XVIII International AIDS Conference

Disability and AIDS, Two Years Later THSY10

Type:
Symposium Back
Location: SR 7
Schedule: 16:30 - 18:00, 22.07.2010
Code: THSY10
Chair: Myroslava Tataryn, Canada
Webcast provided by The Kaiser Family Foundation

The UN Convention on the Rights of Persons with Disabilities came into force in international law in 2008. In the same year, the Mexico City AIDS conference was the first IAC to include disability issues in the main conference programme. Two years later, this session asks "Where are we now?" Notable AIDS activists, disability advocates and human rights campaigners will gather for an interactive session to review and analyze progress made and obstacles encountered in the push to fulfill the vision of the CRPD in the field of HIV/AIDS.
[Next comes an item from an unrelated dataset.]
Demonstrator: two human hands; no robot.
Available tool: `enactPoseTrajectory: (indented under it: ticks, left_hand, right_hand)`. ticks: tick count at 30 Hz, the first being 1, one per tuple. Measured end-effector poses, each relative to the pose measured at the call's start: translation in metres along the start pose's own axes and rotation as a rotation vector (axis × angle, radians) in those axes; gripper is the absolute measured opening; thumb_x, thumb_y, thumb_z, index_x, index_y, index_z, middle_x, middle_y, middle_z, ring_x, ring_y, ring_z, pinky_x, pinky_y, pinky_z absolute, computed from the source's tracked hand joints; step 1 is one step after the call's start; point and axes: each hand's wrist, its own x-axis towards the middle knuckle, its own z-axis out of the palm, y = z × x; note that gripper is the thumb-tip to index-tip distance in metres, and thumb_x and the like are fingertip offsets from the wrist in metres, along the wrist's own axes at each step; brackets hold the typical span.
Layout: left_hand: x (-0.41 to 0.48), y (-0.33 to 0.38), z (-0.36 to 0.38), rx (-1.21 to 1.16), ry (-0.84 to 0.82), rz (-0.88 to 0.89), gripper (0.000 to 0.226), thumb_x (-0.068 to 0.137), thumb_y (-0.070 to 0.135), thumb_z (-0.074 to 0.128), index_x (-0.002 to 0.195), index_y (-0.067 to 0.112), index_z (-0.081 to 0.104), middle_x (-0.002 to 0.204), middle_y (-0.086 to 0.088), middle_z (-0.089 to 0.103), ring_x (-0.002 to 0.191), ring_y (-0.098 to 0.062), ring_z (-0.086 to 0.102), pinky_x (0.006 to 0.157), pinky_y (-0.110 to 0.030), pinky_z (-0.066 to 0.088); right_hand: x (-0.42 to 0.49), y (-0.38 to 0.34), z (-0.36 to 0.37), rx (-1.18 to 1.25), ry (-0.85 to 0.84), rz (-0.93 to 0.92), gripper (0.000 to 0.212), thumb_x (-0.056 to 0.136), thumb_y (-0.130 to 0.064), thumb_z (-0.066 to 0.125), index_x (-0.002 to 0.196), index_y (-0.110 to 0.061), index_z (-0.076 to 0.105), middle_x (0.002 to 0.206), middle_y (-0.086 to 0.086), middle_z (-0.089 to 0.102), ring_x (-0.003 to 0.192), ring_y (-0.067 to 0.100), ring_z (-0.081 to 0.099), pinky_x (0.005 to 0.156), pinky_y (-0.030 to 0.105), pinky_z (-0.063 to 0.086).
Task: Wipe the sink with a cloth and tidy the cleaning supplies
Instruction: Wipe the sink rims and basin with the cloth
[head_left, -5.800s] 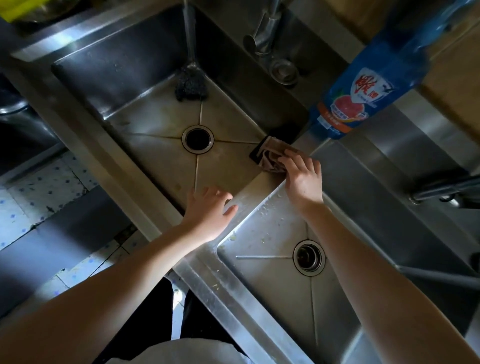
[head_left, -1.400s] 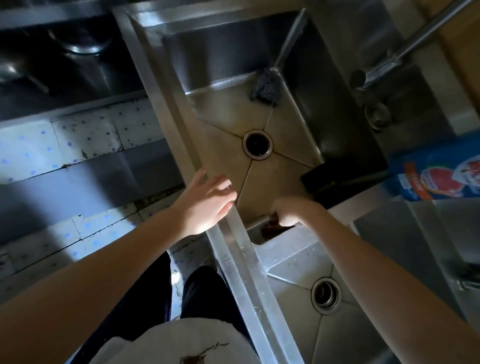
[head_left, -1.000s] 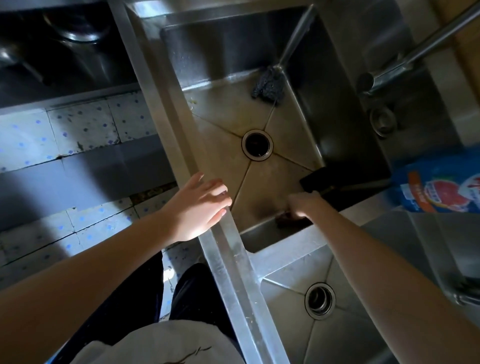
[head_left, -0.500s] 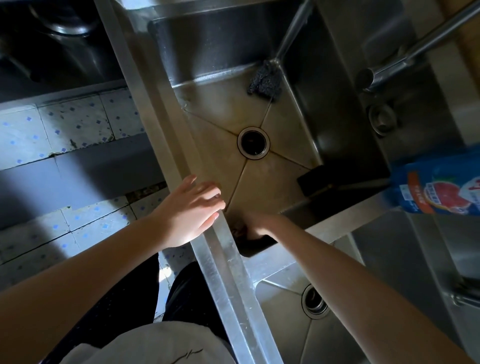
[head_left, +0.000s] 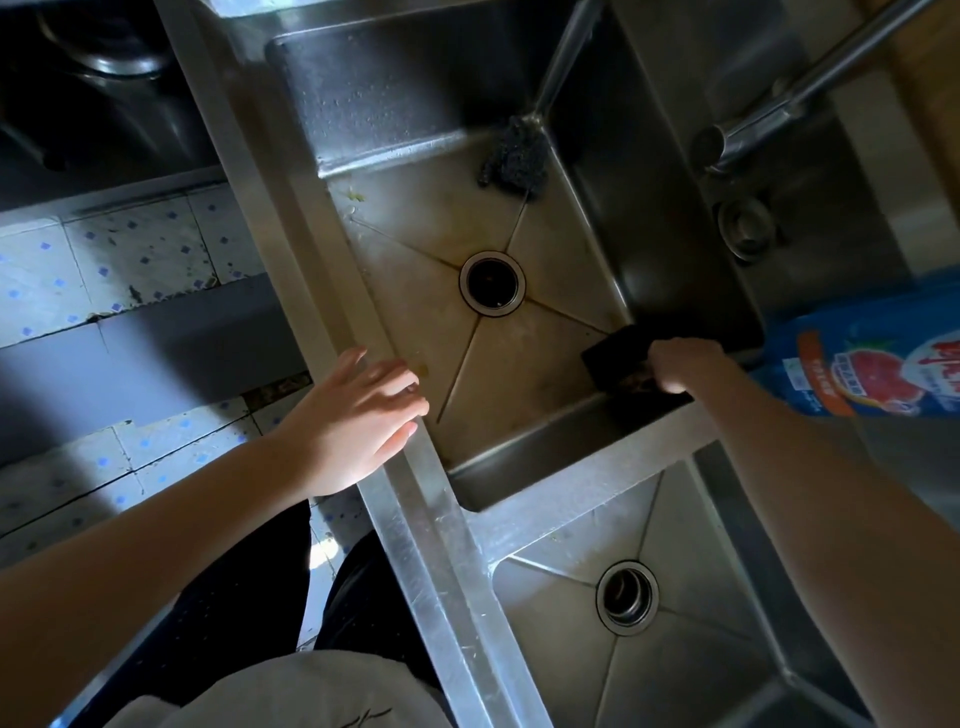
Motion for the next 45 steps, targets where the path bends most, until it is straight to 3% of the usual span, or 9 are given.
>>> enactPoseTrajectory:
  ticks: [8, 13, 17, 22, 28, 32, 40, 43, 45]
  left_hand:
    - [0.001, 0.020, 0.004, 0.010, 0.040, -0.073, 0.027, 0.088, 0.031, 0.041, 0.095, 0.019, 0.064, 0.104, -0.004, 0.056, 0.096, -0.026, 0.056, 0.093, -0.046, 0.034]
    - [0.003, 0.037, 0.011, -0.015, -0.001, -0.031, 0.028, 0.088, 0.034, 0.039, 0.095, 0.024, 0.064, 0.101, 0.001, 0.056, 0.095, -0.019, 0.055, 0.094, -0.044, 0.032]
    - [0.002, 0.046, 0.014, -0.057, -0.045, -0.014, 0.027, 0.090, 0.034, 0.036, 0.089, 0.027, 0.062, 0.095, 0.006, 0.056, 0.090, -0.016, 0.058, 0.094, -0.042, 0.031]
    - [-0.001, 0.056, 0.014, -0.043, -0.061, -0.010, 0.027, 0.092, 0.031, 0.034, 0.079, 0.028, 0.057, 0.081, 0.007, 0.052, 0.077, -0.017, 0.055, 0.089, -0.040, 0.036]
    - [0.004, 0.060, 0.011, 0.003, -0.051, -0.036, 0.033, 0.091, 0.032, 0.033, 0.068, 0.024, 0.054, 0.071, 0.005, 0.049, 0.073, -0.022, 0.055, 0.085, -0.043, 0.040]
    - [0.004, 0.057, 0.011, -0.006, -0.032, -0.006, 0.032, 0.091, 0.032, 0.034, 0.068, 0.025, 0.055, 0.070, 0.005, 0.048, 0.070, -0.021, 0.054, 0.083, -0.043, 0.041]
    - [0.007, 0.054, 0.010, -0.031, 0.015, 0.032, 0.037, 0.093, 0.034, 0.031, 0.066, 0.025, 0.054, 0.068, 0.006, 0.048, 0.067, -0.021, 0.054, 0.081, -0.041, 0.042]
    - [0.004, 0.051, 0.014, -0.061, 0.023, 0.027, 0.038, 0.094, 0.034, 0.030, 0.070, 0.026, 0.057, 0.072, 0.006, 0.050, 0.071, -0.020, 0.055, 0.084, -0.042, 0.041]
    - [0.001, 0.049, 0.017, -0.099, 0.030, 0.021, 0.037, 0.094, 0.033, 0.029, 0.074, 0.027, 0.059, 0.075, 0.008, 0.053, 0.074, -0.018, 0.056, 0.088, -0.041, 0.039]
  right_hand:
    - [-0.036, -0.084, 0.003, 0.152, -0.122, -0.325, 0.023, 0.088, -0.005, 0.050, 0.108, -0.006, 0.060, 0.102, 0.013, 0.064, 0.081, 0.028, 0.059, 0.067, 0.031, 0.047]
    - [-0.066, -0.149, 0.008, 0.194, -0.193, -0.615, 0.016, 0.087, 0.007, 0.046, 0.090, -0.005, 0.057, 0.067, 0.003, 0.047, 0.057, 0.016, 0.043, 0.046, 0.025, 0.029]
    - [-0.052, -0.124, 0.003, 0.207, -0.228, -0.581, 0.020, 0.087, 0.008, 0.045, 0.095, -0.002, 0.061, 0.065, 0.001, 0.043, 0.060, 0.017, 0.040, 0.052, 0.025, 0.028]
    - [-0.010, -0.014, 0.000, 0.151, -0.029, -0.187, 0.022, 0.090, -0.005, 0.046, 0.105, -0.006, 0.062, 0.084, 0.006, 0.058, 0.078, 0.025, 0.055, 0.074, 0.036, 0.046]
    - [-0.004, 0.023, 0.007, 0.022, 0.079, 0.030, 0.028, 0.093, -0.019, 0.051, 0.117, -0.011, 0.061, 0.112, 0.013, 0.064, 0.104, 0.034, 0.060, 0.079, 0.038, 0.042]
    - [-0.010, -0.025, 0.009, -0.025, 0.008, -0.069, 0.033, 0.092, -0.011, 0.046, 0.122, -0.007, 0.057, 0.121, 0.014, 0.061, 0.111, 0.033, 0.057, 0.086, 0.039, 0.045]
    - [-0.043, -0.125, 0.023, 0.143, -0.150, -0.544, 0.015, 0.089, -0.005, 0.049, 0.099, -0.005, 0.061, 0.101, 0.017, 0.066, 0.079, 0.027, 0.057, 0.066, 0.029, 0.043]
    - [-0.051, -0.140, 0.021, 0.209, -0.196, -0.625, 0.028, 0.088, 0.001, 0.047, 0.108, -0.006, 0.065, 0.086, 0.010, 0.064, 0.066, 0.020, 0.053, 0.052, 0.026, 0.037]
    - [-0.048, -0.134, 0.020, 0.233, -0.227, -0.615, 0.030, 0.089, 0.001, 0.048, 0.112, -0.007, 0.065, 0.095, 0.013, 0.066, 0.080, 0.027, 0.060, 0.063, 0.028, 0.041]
Presentations in this session:

16:30
THSY1001
Slides with audio
Panel Discussion
Shantha Rau Barriga, United States
Rosangela Berman Bieler, Brazil
Steve Estey, Canada
Wanjiru Mukoma, Kenya







Rapporteur report

Track F report by Rebecca SCHLEIFER


The session focused on the Convention on the Rights of Persons with Disabilities (CRPD), two years after its entry into force, and analyzed progress on the Convention and remaining challenges with respect to HIV/AIDS. Disability issues have received limited attention in the global AIDS discourse and this session highlighted the need for increased integration of the HIV and disability movements.
 
One theme—but also point of discussion—of the session was the need to reinforce the links between HIV and disability and to lift disability out of its marginalized silo into mainstream human rights work. The question of how these two movements work together was discussed repeatedly, especially in the context of the interpretation of the CRPD, and whether people living with HIV would—under the CRPD—be considered people with disabilities. According to panelists, disability was left purposely undefined in the CRPD and left to national governments’ varied interpretations, both for flexibility between jurisdictions at the moment and to maintain the longevity and relevance of the Convention.
 
Another key theme highlighted by panelists was that the CRPD isn’t the only source of rights for people with disabilities; rather, each of the major human rights treaties protects various aspects of the rights of people living with disabilities.
 
Although there was optimism about the progress made thus far on the rights of persons with disabilities in the wake of the Convention’s entry into force, some remaining challenges were identified by panelists. These challenges include corruption and lack of funding for services for people with disabilities; structural stigma and discrimination; the absence of the voices of people living with disabilities from the HIV movement and particularly at this conference; and problematic coordination between disability and HIV sectors within national governments’ health ministries. Finally, the lack of data was mentioned as critical to moving forward on the issues of HIV and disability (the prevalence of HIV among people living with disabilities is unknown).



   

    The organizers reserve the right to amend the programme.